Footy fans don’t often strongly agree, especially approaching the business end of the season but the decision from the AFL to stage a ‘bye round’ between the end of the home and away season and start of the finals series has done the impossible. Fans from all eighteen teams can agree, this idea was another poorly thought out, knee jerk reaction.
The bye week was brought in to counteract clubs resting key players before the finals commenced. Fremantle were probably the main culprit of this, but the practice was quickly spreading throughout the league. The integrity of certain games late in the season was being brought into question as clubs who won the right to rest players as they geared up for the most important month of the year.
Resting players isn’t something new, and is widespread through the sporting world. When you play in a competition decided by a finals series it’s something you cannot be immune to. If your team has earned a certain position in the preceding weeks why can’t you imply some type of player management? History books don’t remember the final round of the season. At the end of the day if you’re not good enough to play finals footy you don’t deserve to be there. Relying on the results of other teams should come into consideration when discussing finals aspirations.
One could argue it’s a poor look for the game, but in today’s football more than ever you win a Premiership with a squad and not just the twenty-two players who are fortunate enough to play on the MCG on the final Saturday of the season. It’s not an ideal environment but neither is the growing trend of players being rested with ‘general soreness’ or simply managed throughout the season. The more experienced clubs have become very good at these player management practices and this will only grow as the game continues to become more challenging.

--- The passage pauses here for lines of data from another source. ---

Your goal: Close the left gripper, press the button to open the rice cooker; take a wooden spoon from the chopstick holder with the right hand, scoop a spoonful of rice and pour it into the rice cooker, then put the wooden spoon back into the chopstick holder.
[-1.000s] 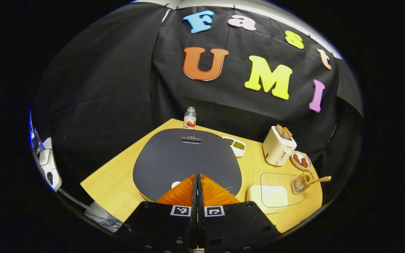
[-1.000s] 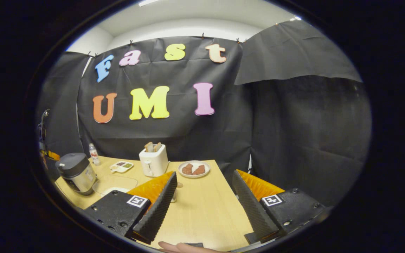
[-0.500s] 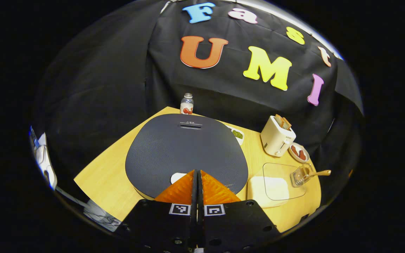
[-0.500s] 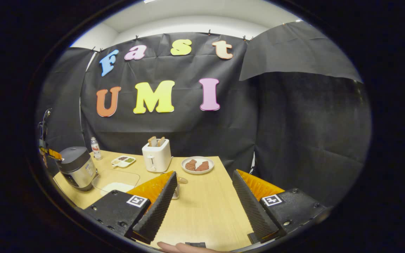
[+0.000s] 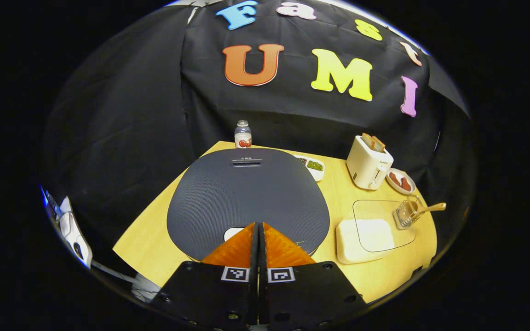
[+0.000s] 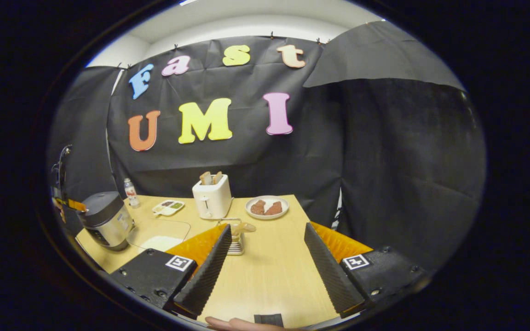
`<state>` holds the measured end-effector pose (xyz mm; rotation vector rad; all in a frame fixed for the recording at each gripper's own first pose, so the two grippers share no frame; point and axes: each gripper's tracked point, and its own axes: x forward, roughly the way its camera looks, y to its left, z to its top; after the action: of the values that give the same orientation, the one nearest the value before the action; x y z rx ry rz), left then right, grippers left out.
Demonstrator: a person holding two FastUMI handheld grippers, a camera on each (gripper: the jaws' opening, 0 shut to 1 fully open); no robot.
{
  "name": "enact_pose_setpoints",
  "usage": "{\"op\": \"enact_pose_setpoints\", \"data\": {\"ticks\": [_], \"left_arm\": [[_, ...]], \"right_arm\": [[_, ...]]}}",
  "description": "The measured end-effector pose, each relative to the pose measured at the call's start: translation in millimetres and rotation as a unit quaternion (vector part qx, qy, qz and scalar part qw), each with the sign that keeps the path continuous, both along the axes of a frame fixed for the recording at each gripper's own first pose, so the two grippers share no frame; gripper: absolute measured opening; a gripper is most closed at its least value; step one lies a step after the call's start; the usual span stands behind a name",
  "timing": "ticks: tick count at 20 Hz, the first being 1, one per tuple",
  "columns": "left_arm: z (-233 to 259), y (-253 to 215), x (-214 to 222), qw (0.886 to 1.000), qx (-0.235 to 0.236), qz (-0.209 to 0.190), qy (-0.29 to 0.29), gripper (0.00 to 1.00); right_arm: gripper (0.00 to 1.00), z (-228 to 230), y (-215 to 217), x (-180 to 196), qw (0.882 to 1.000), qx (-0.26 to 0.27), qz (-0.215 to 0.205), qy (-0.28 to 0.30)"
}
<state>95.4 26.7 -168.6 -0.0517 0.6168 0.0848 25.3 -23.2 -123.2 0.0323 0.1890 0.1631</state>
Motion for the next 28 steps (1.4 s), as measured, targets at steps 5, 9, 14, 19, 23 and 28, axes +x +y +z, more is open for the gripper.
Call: {"op": "enact_pose_setpoints", "data": {"ticks": [5, 9, 14, 19, 23, 28], "left_arm": [[59.0, -1.8, -12.1, 0.996, -0.001, 0.035, -0.086, 0.01], [111.6, -7.3, -31.2, 0.987, 0.016, 0.03, -0.158, 0.77], [125.3, -13.7, -60.6, 0.977, 0.039, 0.027, -0.206, 0.98], [124.1, -12.0, -83.5, 0.971, 0.057, 0.012, -0.231, 0.95], [115.8, -13.5, -94.1, 0.965, 0.072, 0.003, -0.253, 0.95], [123.1, 4.9, -107.4, 0.947, 0.131, 0.013, -0.292, 0.96]], "right_arm": [[0.99, -8.4, -5.1, -4.3, 1.0, -0.013, -0.016, -0.002], [1.0, -25.5, 1.2, 1.3, 1.0, -0.01, -0.023, 0.006], [0.99, -45.7, 22.4, 28.5, 1.0, 0.0, -0.006, 0.002], [0.99, -81.0, 35.7, 63.7, 0.999, 0.021, -0.001, 0.024], [0.99, -103.9, 56.9, 89.7, 0.997, 0.061, 0.005, 0.042], [1.0, -113.9, 86.1, 132.0, 0.997, 0.074, 0.005, 0.028]]}}
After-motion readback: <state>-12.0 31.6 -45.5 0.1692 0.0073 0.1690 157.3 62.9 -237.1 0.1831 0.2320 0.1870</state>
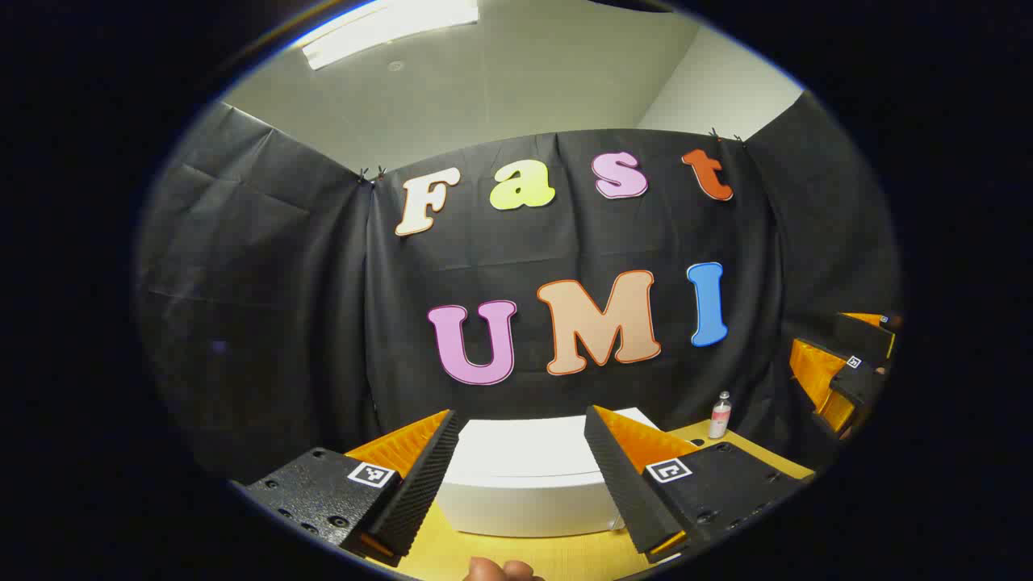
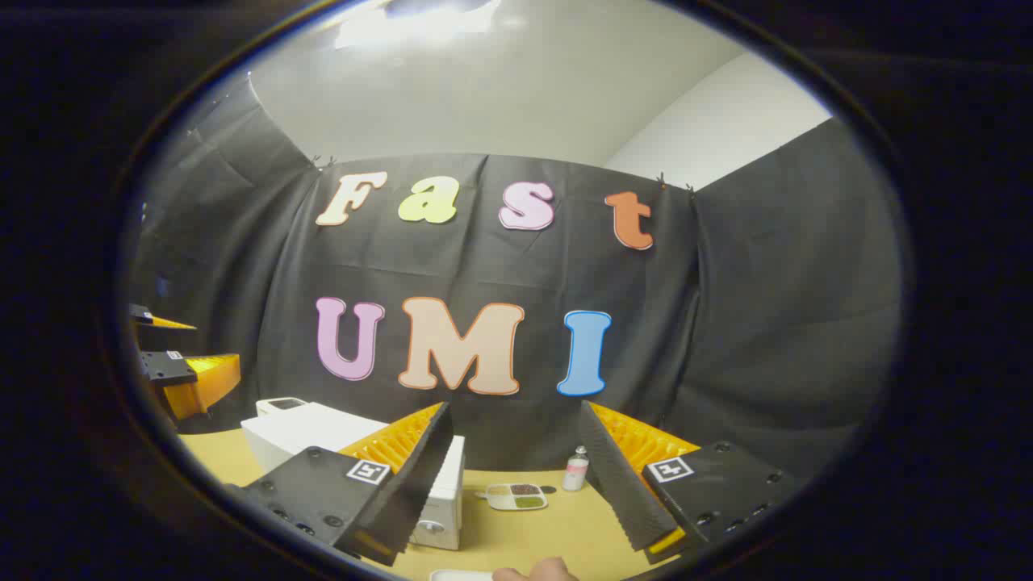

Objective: Open the microwave oven with the left hand, put the food in, and close the microwave oven.

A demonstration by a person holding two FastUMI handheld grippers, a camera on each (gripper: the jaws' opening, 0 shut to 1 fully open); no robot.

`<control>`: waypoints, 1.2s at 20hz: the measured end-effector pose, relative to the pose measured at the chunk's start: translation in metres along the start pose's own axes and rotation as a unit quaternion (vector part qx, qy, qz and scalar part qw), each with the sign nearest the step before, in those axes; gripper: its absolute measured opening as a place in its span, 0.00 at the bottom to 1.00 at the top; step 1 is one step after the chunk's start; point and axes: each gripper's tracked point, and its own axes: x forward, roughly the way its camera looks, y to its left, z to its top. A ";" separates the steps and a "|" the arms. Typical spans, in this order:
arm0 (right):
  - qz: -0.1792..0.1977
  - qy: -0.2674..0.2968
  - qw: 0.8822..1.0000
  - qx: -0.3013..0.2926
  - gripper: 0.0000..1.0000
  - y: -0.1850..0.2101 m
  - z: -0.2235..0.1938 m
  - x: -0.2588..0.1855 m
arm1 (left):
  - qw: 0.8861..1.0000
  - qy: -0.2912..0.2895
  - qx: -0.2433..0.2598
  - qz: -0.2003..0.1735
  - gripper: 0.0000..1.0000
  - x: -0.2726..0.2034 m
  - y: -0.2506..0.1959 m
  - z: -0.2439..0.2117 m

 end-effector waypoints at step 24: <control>0.027 -0.001 1.000 -0.010 0.96 0.012 0.000 -0.013 | 1.000 -0.011 0.014 0.009 0.97 -0.017 0.002 0.013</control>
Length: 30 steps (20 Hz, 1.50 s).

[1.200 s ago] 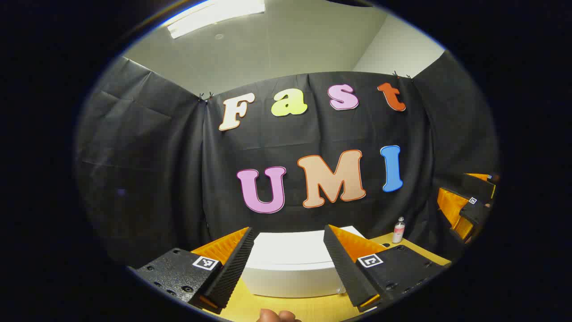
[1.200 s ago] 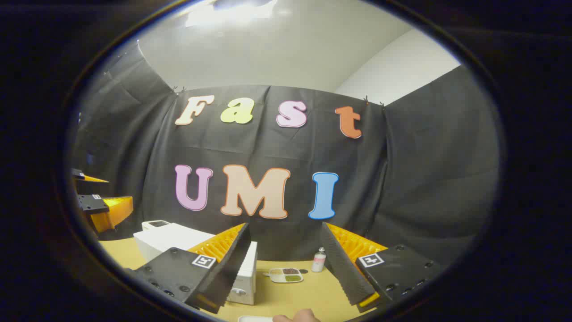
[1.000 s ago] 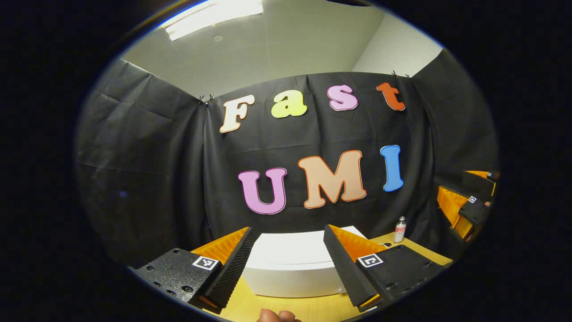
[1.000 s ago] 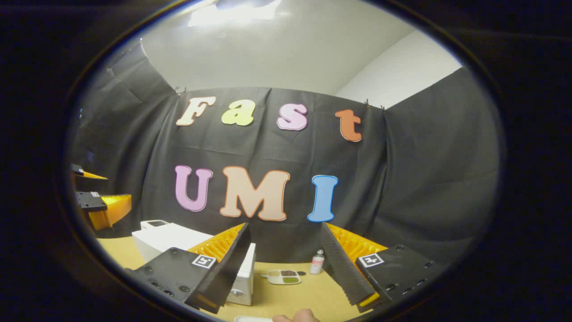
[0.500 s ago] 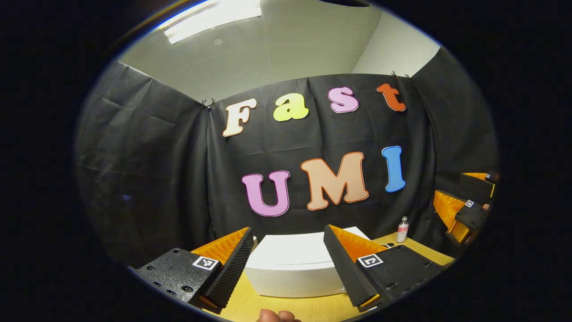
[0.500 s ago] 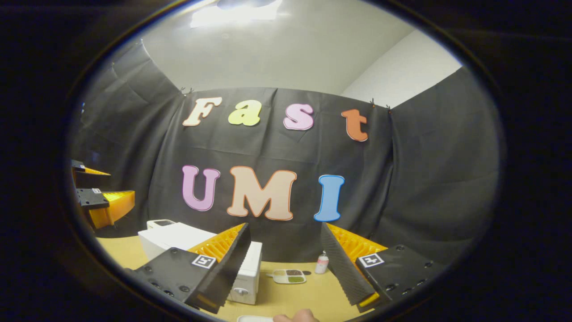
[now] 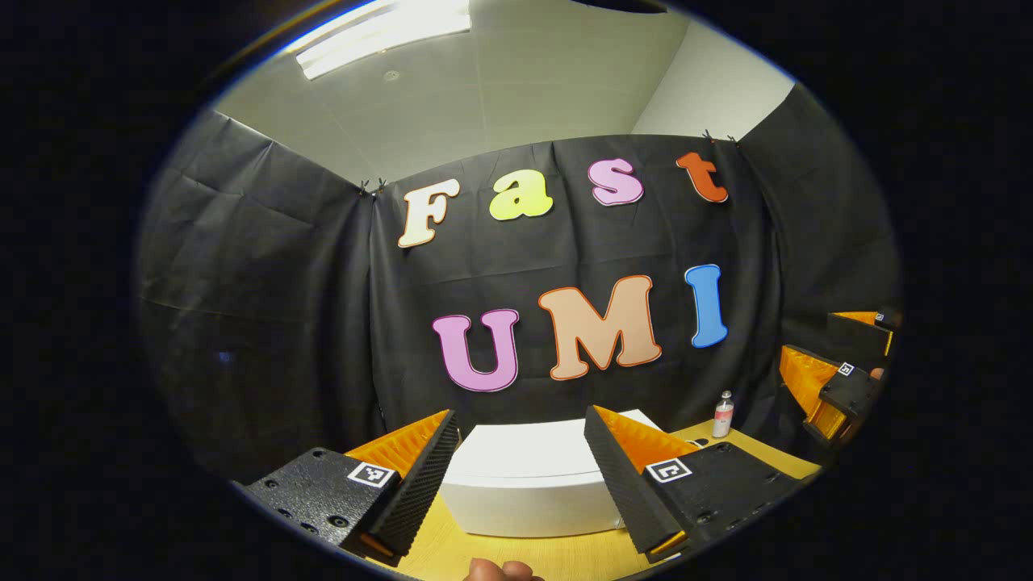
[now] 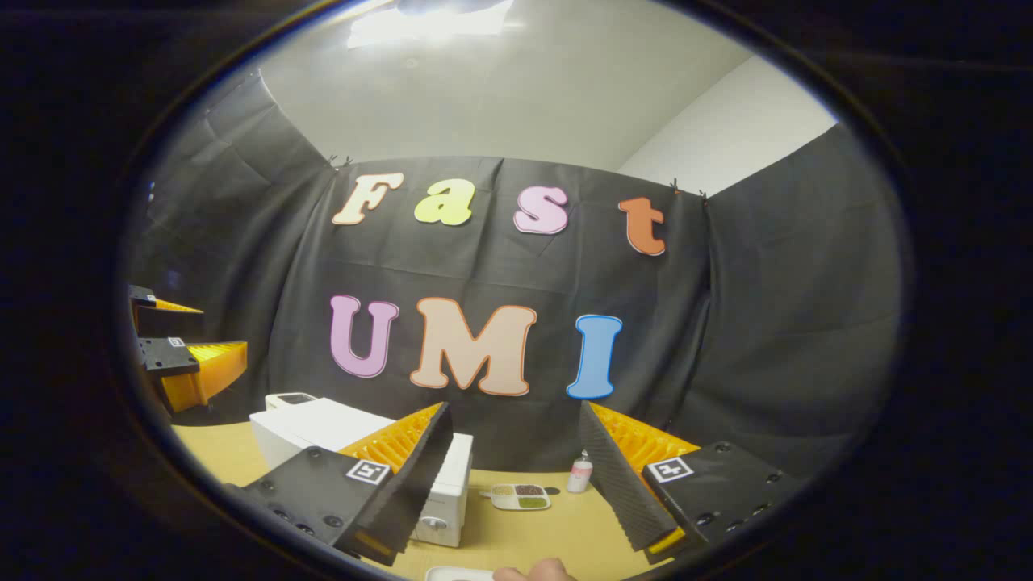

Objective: Open the microwave oven with the left hand, put the food in, and close the microwave oven.

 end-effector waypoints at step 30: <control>-0.105 0.022 0.994 -0.033 0.96 -0.087 -0.010 -0.048 | 0.954 0.269 -0.008 -0.129 0.87 0.089 -0.184 -0.312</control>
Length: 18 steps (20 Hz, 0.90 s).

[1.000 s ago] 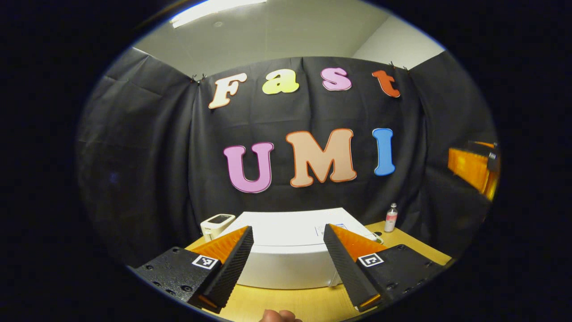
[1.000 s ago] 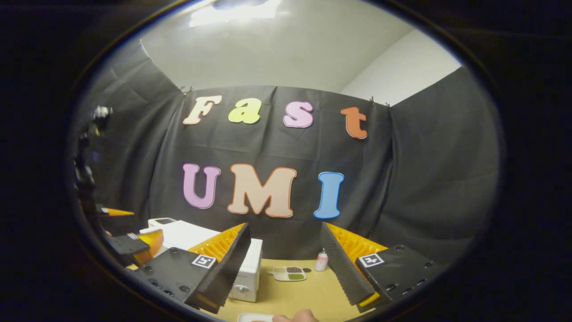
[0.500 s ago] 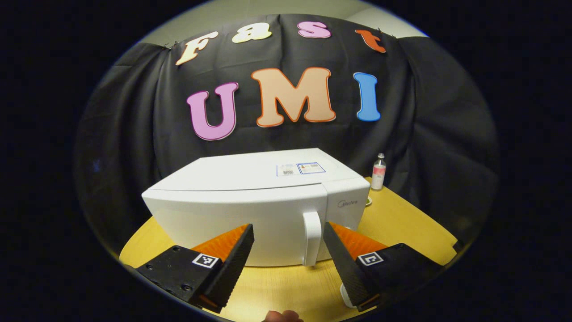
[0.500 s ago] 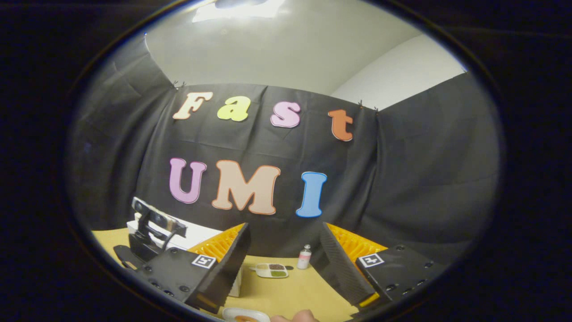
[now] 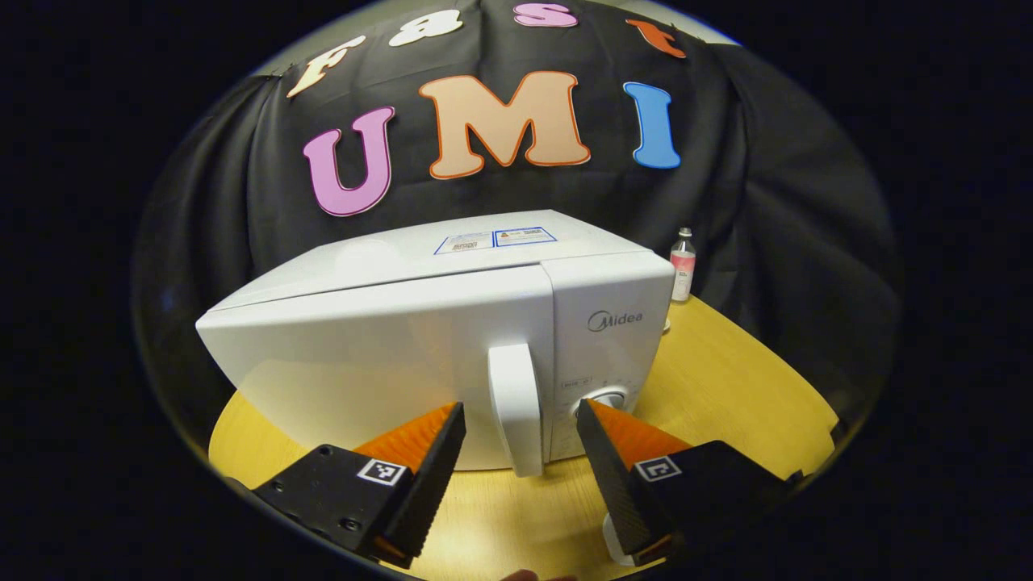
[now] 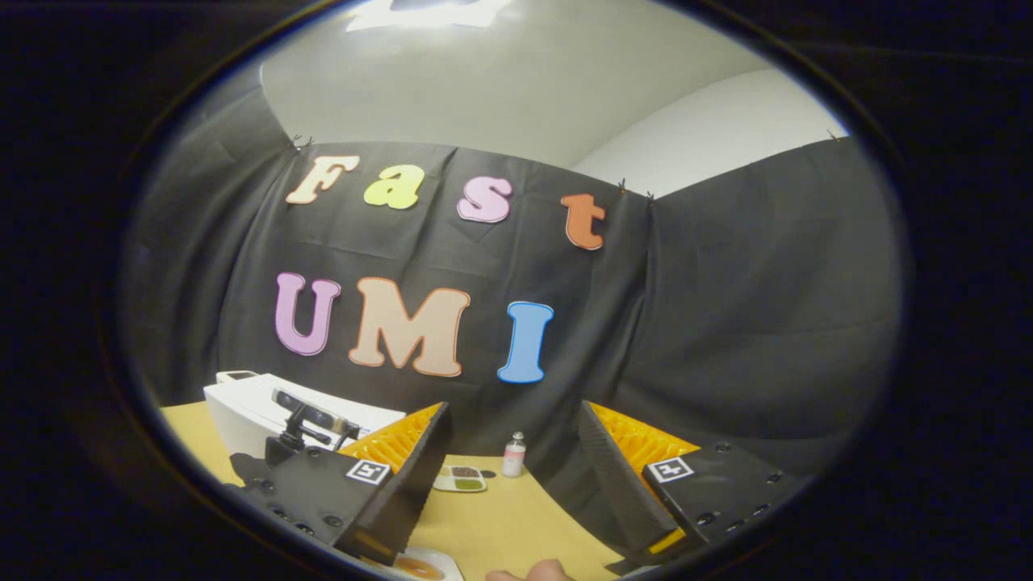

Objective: Open the microwave oven with the left hand, put the food in, and close the microwave oven.

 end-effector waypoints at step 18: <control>0.039 0.048 0.997 0.035 0.96 0.028 -0.038 0.011 | 0.995 0.002 0.020 -0.100 0.08 -0.044 -0.005 -0.022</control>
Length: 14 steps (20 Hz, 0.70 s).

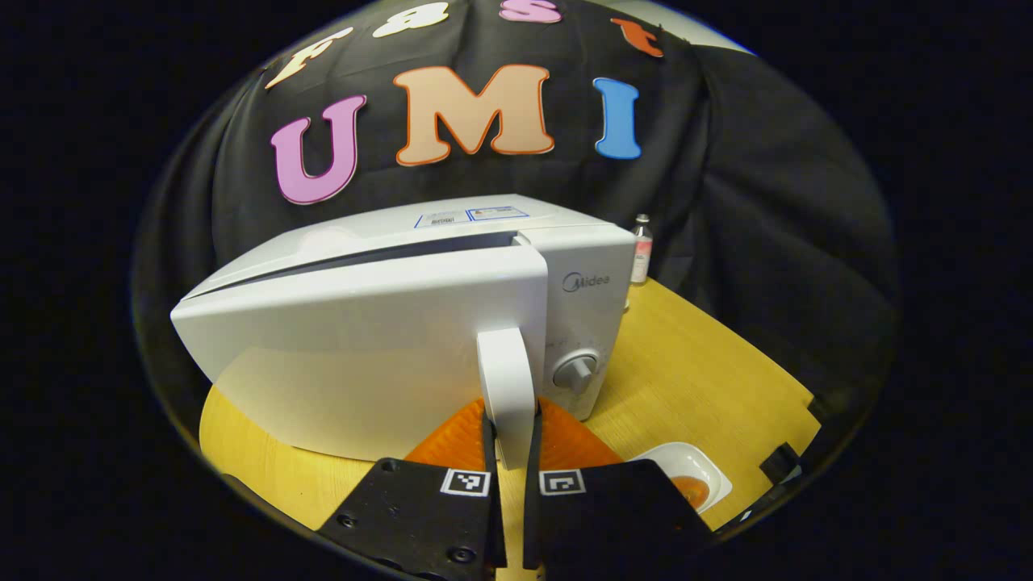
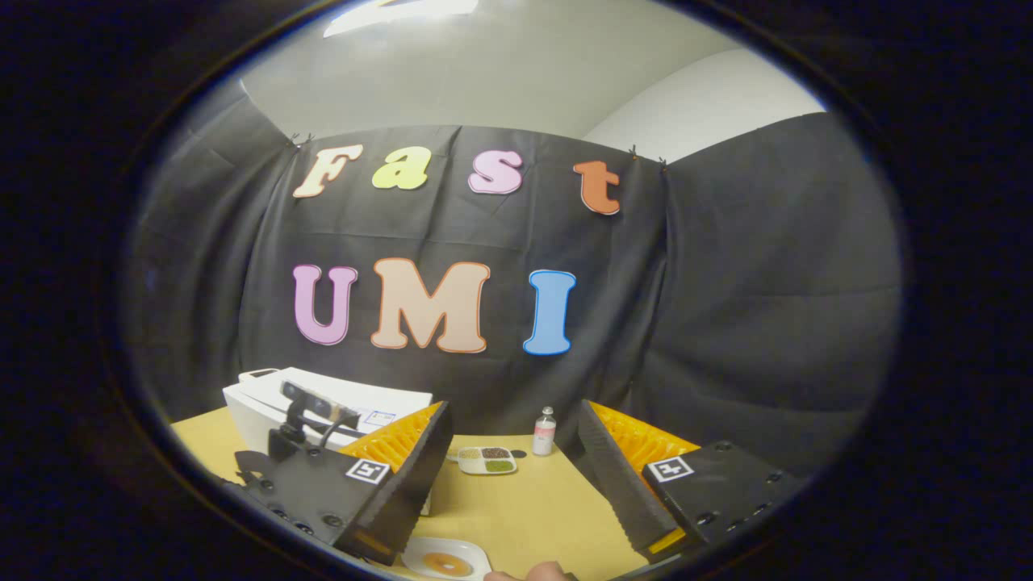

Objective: Open the microwave oven with the left hand, put the food in, and close the microwave oven.

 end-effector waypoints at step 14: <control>0.053 0.140 0.988 0.023 0.97 0.049 -0.104 0.011 | 0.999 0.040 -0.008 -0.023 0.15 -0.192 0.062 -0.095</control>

Having to experience this ‘Bye week’ when we should be gearing up for the best part of the season is a ridiculous scenario which the AFL has only brought onto themselves. One can only hope this failed experiment is a ‘once off’ and next year we return to normality and play finals footy the week after the final round of the season.
This weeks’ helpings of the E J Whitten game, All Australian team announcement and the Women’s game are all worthy events in their own right but have quickly become poorly thought out hors d’oeuvres that cannot appease the huge appetite of the hungry footy fan.